Task description ::
Every line of the material below should be copied exactly.

§ §

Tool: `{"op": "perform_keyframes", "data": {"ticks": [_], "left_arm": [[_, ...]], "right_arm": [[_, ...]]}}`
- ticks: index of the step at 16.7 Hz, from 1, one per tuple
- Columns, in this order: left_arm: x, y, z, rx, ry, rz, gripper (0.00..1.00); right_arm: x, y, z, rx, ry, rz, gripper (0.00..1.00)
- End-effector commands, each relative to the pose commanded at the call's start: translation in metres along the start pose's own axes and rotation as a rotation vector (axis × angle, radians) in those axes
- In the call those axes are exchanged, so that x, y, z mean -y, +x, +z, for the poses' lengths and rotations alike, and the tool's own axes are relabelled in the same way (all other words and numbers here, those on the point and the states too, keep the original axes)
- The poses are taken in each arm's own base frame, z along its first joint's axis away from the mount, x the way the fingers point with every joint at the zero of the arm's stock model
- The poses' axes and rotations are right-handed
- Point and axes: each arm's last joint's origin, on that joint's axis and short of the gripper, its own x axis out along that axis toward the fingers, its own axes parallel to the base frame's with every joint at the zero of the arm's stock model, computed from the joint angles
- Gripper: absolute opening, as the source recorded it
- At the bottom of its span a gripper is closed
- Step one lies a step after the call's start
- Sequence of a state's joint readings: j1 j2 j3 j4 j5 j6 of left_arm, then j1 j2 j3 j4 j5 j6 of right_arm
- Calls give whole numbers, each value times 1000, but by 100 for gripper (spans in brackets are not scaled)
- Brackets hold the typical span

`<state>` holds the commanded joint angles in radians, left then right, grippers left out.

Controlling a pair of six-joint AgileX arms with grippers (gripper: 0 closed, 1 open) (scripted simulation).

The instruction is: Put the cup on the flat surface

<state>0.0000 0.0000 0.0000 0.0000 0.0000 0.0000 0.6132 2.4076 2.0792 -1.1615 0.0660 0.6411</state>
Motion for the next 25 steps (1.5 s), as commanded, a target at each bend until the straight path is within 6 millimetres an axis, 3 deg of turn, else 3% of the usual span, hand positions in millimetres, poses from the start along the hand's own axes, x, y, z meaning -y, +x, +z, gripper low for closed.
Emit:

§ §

Final answer ::
Tool: `{"op": "perform_keyframes", "data": {"ticks": [_], "left_arm": [[_, ...]], "right_arm": [[_, ...]]}}`
- ticks: index of the step at 16.7 Hz, from 1, one per tuple
- Columns, in this order: left_arm: x, y, z, rx, ry, rz, gripper (0.00..1.00); right_arm: x, y, z, rx, ry, rz, gripper (0.00..1.00)
- End-effector commands, each relative to the pose commanded at the call's start: translation in metres along the start pose's own axes and rotation as a rotation vector (axis × angle, radians) in those axes
- In the call those axes are exchanged, so that x, y, z mean -y, +x, +z, for the poses' lengths and rotations alike, and the tool's own axes are relabelled in the same way (all other words and numbers here, those on the point and the states too, keep the original axes)
- The poses are taken in each arm's own base frame, z along its first joint's axis away from the mount, x the way the fingers point with every joint at the zero of the arm's stock model
- The poses' axes and rotations are right-handed
- Point and axes: each arm's last joint's origin, on that joint's axis and short of the gripper, its own x axis out along that axis toward the fingers, its own axes parallel to the base frame's with every joint at the zero of the arm's stock model, computed from the joint angles
- Gripper: absolute opening, as the source recorded it
- At the bottom of its span a gripper is closed
- Step one lies a step after the call's start
- Sequence of a state's joint readings: j1 j2 j3 j4 j5 j6 of left_arm, then j1 j2 j3 j4 j5 j6 of right_arm
- Calls give whole numbers, each value times 1000, but by 100 for gripper (spans in brackets are not scaled)
- Brackets hold the typical span

`<state>` holds the commanded joint angles in radians, left then right, grippers left out.

Controlling a pair of six-joint AgileX arms with grippers (gripper: 0 closed, 1 open) (scripted simulation).

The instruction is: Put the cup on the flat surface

<state>0.0000 0.0000 0.0000 0.0000 0.0000 0.0000 0.6132 2.4076 2.0792 -1.1615 0.0660 0.6411</state>
Motion for the next 25 steps (1.5 s), as commanded, a target at each bend until the straight path is within 6 millimetres an axis, 3 deg of turn, else 3% of the usual span, hand positions in millimetres, poses from the start along the hand's own axes, x, y, z meaning -y, +x, +z, gripper low for closed.
Emit:

No further output is required.